**** AVAILABLE RECORDS

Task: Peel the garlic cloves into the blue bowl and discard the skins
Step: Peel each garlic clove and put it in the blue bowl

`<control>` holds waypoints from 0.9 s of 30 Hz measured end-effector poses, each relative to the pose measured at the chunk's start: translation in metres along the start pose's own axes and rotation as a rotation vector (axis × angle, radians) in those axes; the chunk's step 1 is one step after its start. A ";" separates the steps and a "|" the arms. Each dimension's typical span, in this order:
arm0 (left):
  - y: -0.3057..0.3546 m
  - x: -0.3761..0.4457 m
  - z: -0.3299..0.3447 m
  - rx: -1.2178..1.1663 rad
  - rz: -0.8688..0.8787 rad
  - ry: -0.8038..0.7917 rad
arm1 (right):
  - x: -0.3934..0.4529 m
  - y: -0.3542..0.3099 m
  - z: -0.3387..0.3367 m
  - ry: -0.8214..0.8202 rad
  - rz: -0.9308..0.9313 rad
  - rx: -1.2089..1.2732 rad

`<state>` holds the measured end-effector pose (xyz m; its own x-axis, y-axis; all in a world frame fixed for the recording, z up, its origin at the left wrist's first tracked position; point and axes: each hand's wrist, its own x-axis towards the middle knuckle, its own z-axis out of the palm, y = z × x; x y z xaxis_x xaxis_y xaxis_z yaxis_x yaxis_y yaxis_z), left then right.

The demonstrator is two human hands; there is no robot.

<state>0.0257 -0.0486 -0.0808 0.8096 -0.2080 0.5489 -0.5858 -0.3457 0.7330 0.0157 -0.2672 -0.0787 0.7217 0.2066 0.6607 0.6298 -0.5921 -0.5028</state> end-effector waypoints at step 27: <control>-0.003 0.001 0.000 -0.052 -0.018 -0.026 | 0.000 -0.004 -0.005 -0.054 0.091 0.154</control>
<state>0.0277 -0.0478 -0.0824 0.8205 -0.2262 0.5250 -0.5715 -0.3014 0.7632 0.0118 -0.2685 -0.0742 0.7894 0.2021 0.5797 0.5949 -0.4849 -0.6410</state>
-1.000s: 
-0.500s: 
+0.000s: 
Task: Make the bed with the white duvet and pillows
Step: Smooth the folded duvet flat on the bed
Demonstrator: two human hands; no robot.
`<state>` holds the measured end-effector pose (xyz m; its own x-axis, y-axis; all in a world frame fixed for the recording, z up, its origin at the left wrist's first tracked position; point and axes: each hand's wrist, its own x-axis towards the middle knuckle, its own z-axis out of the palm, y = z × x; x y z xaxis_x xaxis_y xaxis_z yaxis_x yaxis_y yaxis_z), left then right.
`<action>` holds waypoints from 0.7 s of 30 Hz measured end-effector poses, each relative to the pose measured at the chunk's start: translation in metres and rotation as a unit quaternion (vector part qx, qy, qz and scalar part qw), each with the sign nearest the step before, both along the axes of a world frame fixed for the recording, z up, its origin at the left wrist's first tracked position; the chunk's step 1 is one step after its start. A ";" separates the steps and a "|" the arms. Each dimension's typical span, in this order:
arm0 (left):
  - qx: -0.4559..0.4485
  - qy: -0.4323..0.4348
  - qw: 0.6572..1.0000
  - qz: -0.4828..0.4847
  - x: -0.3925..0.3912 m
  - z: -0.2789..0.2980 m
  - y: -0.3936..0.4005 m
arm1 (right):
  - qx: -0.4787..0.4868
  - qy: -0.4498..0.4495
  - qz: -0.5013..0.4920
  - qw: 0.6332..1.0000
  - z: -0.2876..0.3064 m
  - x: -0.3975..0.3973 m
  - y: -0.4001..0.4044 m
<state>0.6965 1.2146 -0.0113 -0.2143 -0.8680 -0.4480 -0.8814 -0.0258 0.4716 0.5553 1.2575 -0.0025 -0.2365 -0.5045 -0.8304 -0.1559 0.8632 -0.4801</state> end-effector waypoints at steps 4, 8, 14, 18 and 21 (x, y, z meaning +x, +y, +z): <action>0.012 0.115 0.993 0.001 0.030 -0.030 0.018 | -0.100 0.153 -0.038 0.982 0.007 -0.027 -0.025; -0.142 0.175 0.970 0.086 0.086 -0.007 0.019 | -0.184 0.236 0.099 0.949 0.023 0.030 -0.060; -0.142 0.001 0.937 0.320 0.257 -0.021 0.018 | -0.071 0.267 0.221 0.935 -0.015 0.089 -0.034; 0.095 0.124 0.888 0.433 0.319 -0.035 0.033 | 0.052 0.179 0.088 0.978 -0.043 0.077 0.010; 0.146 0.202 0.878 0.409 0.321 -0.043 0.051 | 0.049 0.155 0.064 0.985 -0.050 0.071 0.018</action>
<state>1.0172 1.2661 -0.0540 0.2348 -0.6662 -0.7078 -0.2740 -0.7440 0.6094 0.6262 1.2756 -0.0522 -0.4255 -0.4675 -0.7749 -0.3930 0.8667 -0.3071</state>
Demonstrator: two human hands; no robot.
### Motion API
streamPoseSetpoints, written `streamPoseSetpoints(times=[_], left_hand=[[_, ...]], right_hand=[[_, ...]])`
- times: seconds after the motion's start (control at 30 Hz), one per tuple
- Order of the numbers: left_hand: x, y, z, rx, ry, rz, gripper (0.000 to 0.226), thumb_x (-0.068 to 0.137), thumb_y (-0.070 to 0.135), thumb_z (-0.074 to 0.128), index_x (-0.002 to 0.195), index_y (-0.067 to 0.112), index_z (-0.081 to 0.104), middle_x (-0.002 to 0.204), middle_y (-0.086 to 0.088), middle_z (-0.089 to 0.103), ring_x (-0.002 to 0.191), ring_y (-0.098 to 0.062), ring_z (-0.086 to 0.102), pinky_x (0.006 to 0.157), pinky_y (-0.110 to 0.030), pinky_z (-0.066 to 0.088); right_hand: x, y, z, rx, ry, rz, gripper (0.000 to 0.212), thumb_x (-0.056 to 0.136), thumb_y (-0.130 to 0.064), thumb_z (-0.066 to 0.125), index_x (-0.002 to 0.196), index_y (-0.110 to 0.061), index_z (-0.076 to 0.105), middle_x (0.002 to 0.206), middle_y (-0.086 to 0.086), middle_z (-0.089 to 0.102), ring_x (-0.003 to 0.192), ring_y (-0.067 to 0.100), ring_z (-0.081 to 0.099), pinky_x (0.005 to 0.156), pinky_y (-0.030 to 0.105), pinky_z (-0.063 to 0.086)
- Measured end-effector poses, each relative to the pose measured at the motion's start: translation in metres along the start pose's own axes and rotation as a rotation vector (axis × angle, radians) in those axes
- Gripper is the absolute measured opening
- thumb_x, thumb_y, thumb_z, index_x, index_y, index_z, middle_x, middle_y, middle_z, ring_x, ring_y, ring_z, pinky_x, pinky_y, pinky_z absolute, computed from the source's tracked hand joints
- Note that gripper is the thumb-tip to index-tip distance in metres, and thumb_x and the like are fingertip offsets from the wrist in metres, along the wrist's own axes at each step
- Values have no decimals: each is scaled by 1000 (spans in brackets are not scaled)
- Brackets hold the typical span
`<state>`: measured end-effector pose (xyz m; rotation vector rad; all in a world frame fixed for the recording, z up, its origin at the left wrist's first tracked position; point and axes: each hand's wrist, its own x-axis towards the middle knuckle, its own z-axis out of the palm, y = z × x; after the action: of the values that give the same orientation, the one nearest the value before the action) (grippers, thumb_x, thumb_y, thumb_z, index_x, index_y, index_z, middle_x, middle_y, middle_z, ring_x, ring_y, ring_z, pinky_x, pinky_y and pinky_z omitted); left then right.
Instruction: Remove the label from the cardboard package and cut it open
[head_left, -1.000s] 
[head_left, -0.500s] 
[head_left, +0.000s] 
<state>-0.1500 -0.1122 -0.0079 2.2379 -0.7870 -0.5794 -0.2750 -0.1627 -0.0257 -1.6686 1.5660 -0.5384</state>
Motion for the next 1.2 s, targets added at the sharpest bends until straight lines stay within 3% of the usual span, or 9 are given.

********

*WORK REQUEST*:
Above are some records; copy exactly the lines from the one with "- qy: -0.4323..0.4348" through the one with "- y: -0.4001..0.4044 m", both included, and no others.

*ANSWER FOR THE TASK*:
  - qy: -0.4323..0.4348
  - qw: 0.6572..1.0000
  - qz: -0.4828..0.4847
  - x: -0.3925..0.3912 m
  - z: -0.2789..0.2980 m
  - y: -0.3936..0.4005 m
arm1 (right):
  - qx: -0.4787..0.4868
  - qy: -0.4498..0.4495
  - qz: -0.5013..0.4920
  - qw: 0.6332..1.0000
  - z: -0.2876..0.3064 m
  - x: -0.3975..0.3973 m
  - y: -0.4001..0.4044 m

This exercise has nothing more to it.